Looking again at Joseph’s face, he seems perhaps a bit sullen, a bit sad. I wonder if he is not sad because of how we receive his son, because of how we follow him? I wonder if Joseph does not ask what Pope Benedict recently asked:
Does humanity of our time need a Savior? The impression is that many think that God is foreign to their own interests. It would seem they have no need of him; they live as if he did not exist and, worse still, as if he were an “obstacle” that must be removed so they can be fulfilled. Even among believers, we are certain, some allow themselves to be drawn by seductive chimeras and distracted by deceitful doctrines which propose illusory shortcuts to attain happiness.[1]I expect Joseph is sullen and sad because we have too often neglected the Child whom he raised. Too often have we turned our backs on the Savior and looked elsewhere for salvation. Too often have we sought our own ambitions and desires and ignored the one who died for us.

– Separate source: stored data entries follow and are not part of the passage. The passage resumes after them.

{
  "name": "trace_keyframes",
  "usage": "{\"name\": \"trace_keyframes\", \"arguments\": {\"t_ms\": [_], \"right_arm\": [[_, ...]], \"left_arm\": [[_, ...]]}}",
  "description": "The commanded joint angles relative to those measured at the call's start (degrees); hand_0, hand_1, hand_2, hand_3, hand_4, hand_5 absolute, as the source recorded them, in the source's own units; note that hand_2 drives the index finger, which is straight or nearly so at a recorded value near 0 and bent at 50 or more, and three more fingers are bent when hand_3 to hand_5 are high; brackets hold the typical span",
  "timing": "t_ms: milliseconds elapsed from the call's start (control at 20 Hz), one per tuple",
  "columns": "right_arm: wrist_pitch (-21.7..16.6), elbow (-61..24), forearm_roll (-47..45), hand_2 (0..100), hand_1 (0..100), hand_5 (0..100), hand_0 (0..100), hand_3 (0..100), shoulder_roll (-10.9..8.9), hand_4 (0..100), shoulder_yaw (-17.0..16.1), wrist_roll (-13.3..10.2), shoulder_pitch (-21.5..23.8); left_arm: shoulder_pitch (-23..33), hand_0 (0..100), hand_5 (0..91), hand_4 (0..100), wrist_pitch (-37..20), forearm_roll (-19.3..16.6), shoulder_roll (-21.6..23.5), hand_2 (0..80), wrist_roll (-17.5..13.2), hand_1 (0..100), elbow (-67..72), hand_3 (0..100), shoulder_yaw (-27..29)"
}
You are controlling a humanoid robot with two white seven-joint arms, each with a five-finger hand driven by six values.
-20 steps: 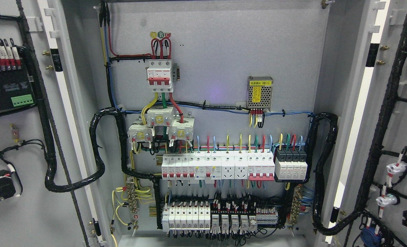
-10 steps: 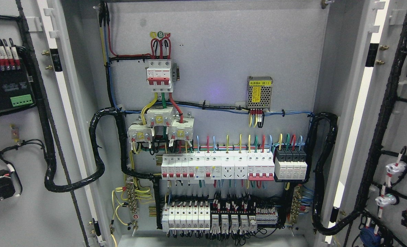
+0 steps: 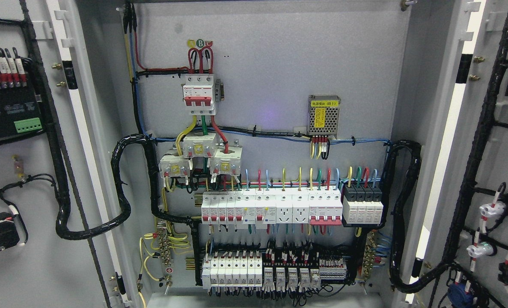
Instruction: Open door with both hands
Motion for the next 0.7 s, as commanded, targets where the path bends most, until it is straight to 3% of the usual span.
{"name": "trace_keyframes", "arguments": {"t_ms": [0,250,651], "right_arm": [[-0.85,-1.1,0.0,0,0,0,11,0,-0.39,0,2.58,0.07,-0.14],[-1.29,-1.01,0.0,0,0,0,11,0,-0.48,0,5.48,0.07,-0.49],[-1.29,-0.92,0.27,0,0,0,11,0,0.4,0,13.47,0.07,-3.74]], "left_arm": [[2.11,0,0.0,3,-10.45,-0.03,0.96,0.0,1.22,0,-8.37,0,-0.3],[5.1,0,0.0,3,-11.24,-0.38,1.05,0.0,1.04,0,-12.16,0,-0.39],[11.43,0,0.0,3,-11.42,-1.52,0.96,0.0,0.96,0,-20.77,0,-3.28]]}}
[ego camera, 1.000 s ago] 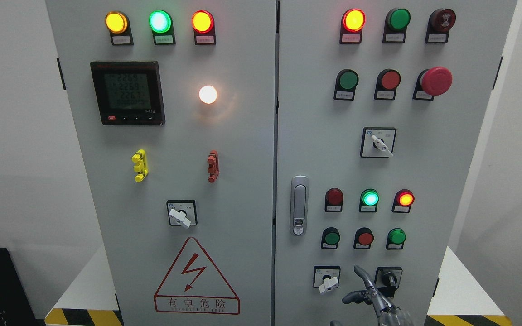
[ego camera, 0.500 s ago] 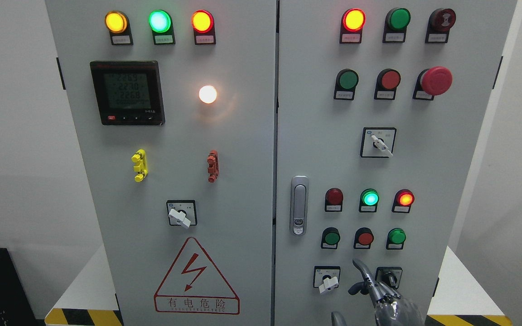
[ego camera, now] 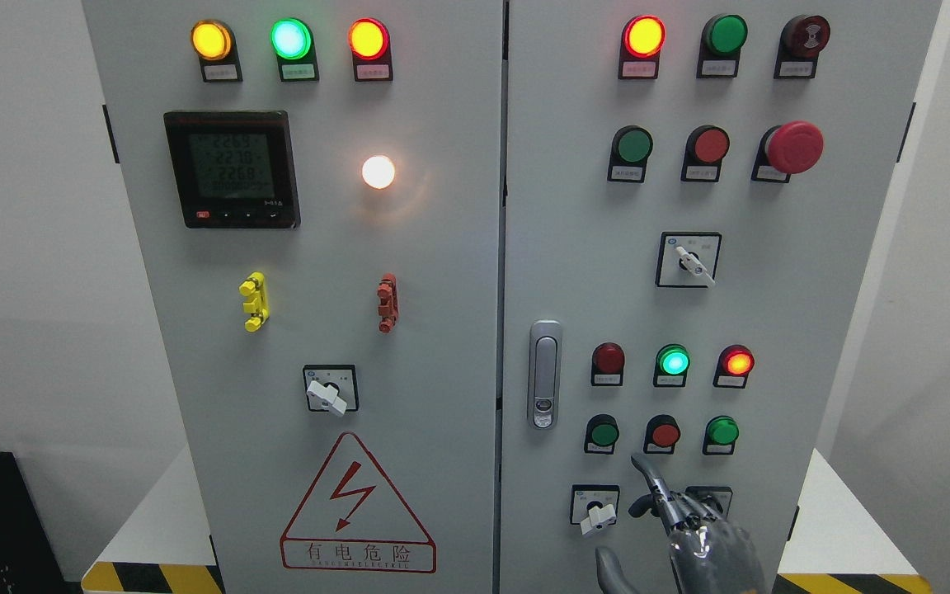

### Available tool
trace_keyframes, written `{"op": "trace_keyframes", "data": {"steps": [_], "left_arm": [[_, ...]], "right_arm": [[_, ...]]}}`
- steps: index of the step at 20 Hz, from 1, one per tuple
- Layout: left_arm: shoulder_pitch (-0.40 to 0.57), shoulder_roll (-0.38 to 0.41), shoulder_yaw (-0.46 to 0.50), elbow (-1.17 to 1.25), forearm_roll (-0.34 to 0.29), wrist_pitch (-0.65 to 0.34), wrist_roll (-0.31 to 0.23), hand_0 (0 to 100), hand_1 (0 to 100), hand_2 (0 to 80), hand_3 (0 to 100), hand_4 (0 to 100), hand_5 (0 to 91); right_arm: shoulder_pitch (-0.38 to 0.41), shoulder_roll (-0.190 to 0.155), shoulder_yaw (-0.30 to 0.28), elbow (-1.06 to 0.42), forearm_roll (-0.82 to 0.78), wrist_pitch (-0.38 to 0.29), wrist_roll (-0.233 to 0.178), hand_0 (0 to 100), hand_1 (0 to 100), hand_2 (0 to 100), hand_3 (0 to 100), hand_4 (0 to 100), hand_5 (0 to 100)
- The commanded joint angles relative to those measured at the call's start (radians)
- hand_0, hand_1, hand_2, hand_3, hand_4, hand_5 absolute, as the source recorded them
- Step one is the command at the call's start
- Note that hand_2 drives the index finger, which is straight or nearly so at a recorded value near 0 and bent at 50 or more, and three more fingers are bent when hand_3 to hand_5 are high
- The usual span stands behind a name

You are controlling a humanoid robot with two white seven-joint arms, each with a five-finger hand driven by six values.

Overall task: Press green start button
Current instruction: 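Press the green push button with the right hand's extended finger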

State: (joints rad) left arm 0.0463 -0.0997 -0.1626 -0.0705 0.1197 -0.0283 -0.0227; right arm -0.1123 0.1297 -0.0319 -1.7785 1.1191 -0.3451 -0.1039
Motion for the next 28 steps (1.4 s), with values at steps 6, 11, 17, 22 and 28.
{"op": "trace_keyframes", "data": {"steps": [6,11,17,22,28], "left_arm": [[0.000,0.000,0.000,0.000,0.000,-0.001,0.000,12,56,0.0,0,0,0.0],[0.000,0.000,0.000,0.000,0.000,-0.001,0.000,12,56,0.0,0,0,0.0],[0.000,0.000,0.000,0.000,0.000,-0.001,0.000,12,56,0.0,0,0,0.0],[0.000,0.000,0.000,0.000,0.000,-0.001,0.000,12,56,0.0,0,0,0.0],[0.000,0.000,0.000,0.000,0.000,-0.001,0.000,12,56,0.0,0,0,0.0]], "right_arm": [[-0.063,0.002,0.001,0.102,0.030,0.003,0.000,48,31,0,51,55,50],[-0.076,0.002,-0.006,0.125,0.030,0.003,0.000,48,31,0,51,55,50],[-0.092,0.002,-0.008,0.154,0.030,0.003,0.000,48,32,0,51,56,50],[-0.101,0.002,-0.006,0.169,0.030,0.003,0.001,49,32,0,51,56,50],[-0.113,0.002,-0.003,0.174,0.028,0.003,0.001,49,32,0,52,56,50]]}}
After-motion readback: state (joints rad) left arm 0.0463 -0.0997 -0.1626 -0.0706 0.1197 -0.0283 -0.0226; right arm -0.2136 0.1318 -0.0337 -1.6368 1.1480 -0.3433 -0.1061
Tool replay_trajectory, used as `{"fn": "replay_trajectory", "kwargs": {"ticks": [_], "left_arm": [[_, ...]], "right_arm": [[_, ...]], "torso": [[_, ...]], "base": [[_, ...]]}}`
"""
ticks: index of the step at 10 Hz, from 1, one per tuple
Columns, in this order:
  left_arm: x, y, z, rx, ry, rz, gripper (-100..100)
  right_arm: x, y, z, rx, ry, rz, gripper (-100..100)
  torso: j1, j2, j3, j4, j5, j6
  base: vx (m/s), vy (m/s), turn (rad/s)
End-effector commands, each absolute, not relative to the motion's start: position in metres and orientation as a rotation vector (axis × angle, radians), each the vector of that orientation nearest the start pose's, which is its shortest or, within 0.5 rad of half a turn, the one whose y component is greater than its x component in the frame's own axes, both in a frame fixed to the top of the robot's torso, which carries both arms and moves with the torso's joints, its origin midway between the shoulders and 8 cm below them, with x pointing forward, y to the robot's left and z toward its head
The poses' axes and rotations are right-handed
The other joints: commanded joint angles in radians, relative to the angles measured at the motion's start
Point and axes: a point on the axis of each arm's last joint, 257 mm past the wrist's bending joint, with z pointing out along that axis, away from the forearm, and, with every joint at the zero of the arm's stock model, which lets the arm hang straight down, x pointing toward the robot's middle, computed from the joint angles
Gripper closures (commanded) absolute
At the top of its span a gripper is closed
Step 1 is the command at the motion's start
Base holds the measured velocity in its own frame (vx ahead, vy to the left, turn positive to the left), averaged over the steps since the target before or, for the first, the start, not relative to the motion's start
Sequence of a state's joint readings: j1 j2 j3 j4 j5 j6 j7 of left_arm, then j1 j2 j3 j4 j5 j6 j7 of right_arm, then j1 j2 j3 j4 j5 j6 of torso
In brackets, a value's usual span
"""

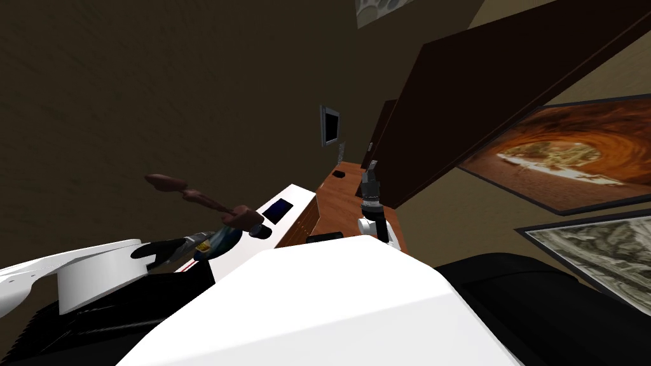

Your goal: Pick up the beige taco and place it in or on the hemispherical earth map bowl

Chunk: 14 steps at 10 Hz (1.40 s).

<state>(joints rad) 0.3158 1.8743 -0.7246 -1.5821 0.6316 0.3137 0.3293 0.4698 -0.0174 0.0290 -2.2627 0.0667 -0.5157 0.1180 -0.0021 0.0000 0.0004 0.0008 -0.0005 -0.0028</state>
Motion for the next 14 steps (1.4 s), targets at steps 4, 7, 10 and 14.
{"fn": "replay_trajectory", "kwargs": {"ticks": [4, 7, 10, 14], "left_arm": [[0.224, 0.717, -0.270, -1.206, 2.245, 0.416, 0], [0.212, 0.722, -0.254, -1.309, 2.203, 0.445, -100], [0.204, 0.725, -0.244, -1.377, 2.171, 0.466, -100], [0.191, 0.729, -0.228, -1.479, 2.115, 0.501, -100]], "right_arm": [[0.349, -0.256, 0.029, 0.539, 0.673, 1.197, 0], [0.349, -0.256, 0.029, 0.539, 0.673, 1.197, 0], [0.349, -0.256, 0.029, 0.539, 0.673, 1.197, 0], [0.349, -0.256, 0.029, 0.539, 0.673, 1.197, 0]], "torso": [[0.000, 0.000, 0.000, 0.000, 0.000, 0.000], [0.003, 0.006, 0.003, 0.001, 0.000, 0.001], [0.002, 0.009, 0.005, 0.002, 0.000, 0.000], [0.002, 0.009, 0.006, 0.003, 0.001, -0.001]], "base": [[0.000, 0.000, 0.000], [-0.111, 0.059, -0.260], [-0.129, 0.034, -0.222], [-0.140, 0.035, -0.213]]}}
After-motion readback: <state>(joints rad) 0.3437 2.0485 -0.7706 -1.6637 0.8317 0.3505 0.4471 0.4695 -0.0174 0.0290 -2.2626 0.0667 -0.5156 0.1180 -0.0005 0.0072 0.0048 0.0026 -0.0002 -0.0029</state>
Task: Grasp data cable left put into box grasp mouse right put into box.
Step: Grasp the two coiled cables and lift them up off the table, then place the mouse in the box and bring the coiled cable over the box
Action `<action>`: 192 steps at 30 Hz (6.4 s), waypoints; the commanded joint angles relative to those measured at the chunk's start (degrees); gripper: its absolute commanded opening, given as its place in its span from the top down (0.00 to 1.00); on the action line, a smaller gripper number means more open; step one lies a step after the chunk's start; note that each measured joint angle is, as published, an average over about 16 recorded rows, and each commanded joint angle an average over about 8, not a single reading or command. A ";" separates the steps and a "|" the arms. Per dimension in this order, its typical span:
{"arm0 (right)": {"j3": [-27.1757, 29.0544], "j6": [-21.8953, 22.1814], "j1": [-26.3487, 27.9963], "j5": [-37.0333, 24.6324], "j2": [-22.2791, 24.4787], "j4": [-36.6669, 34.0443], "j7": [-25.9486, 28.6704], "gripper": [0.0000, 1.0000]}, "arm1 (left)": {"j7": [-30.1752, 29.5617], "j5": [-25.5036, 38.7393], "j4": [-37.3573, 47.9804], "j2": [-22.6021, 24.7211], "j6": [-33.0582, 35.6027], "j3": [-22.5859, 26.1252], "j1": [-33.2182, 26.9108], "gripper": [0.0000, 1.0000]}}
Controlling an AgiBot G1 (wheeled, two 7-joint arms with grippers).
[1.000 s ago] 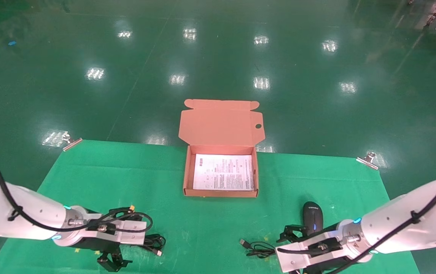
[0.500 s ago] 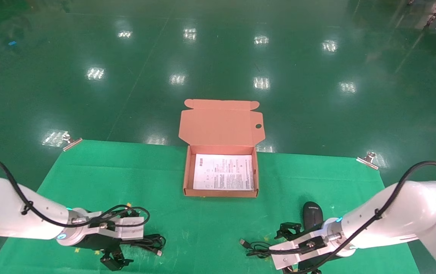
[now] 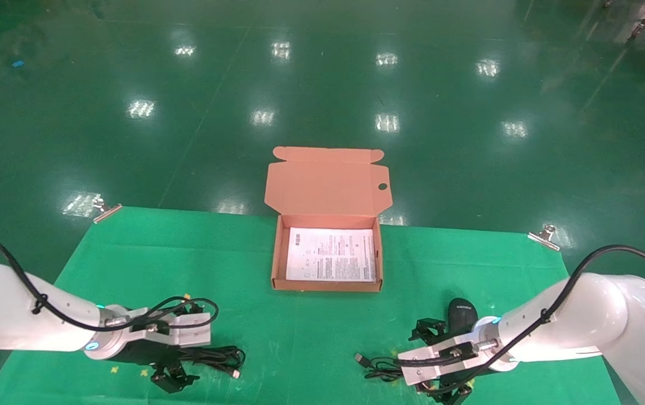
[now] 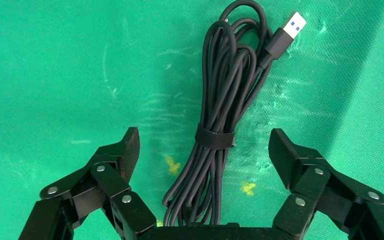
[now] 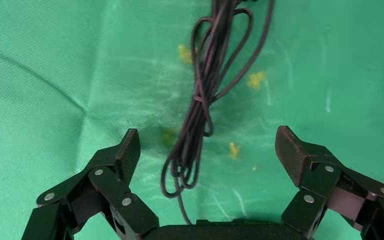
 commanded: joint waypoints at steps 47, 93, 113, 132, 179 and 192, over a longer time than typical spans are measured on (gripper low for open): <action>1.57 -1.99 2.11 1.59 3.46 4.05 2.38 1.00 | 1.00 -1.06 -4.81 -2.28 2.42 -0.33 -0.34 1.00; 14.63 12.83 27.12 11.76 -8.84 -7.47 -5.67 1.00 | -5.02 10.43 -13.74 3.49 -17.22 -4.91 -15.33 1.00; 13.99 13.79 22.97 12.50 -10.72 -10.29 -7.08 1.00 | -11.01 16.82 -13.96 3.00 -15.02 -3.11 -12.37 1.00; 4.12 18.11 16.96 20.69 -13.05 -8.94 -5.00 1.00 | -25.68 30.71 -24.57 -1.29 -4.79 -1.35 -9.12 1.00; -17.18 25.66 12.78 38.38 -9.96 -12.66 7.61 0.00 | -25.73 30.58 -25.66 0.63 -5.83 -0.61 -7.32 1.00; -19.30 23.75 16.09 34.22 6.89 2.43 11.42 0.00 | -9.91 18.31 -7.48 14.12 -21.49 2.06 -5.88 1.00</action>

However, despite its contradictions, anxieties and dramas, and perhaps because of them, today’s humanity seeks a way of renewal, of salvation, a Savior and awaits, sometimes unconsciously, the coming of the Lord who renews the world and our lives; the coming of Christ, the only true Redeemer of man and of all men. It is true, false prophets continue to propose a “cheap” salvation, which always ends by causing harsh deceptions. In fact, the history of the last fifty years shows the search for a “cheap” Savior and manifests all the disillusions that have derived from it.[2]I ask you then this night: Are you happy? Are you fulfilled? Are you at peace and filled with joy? What do you lack?
Look now from Joseph to the Christ-child and hear the words of Saint Augustine:
See, O man, what God has become for you. Take to heart the lesson of this great humility, though the Teacher of it is still without speech. Once, in Paradise, you were so eloquent that you gave a name to every living being; but your Creator, because of you, lay speechless, and did not even call his mother by her name. You, finding yourself in a boundless estate of fruitful groves, destroyed yourself by having no regard for obedience; He, obedient, came as a mortal man to a poor, tiny lodging that by dying He might seek the return of him who had died. You, though you were only man, wished to be God; and you were lost. He, though He was God, wished to be man that He might find what had been lost. Human pride pressed you down so that divine humility alone could lift you up.[3]Look then, my dear friends, to the humility of God born in the manger. Look to God who is love and see this night your salvation! Amen!
[1] Pope Benedict XVI, Wednesday Audience Address, 20 December 2006.
[2] Pope Benedict XVI, Wednesday Audience Address, 20 December 2006.
[3] Saint Augustine, Sermo 6.2. In Johannes Quasten, ed., Ancient Christian Writers: The Works of the Fathers in Translation, Vol. 15, St. Augustine: Sermons for Christmas and Epiphany, trans., Thomas Comerford Lawler (Newman Press: New York, 1952), 93-94.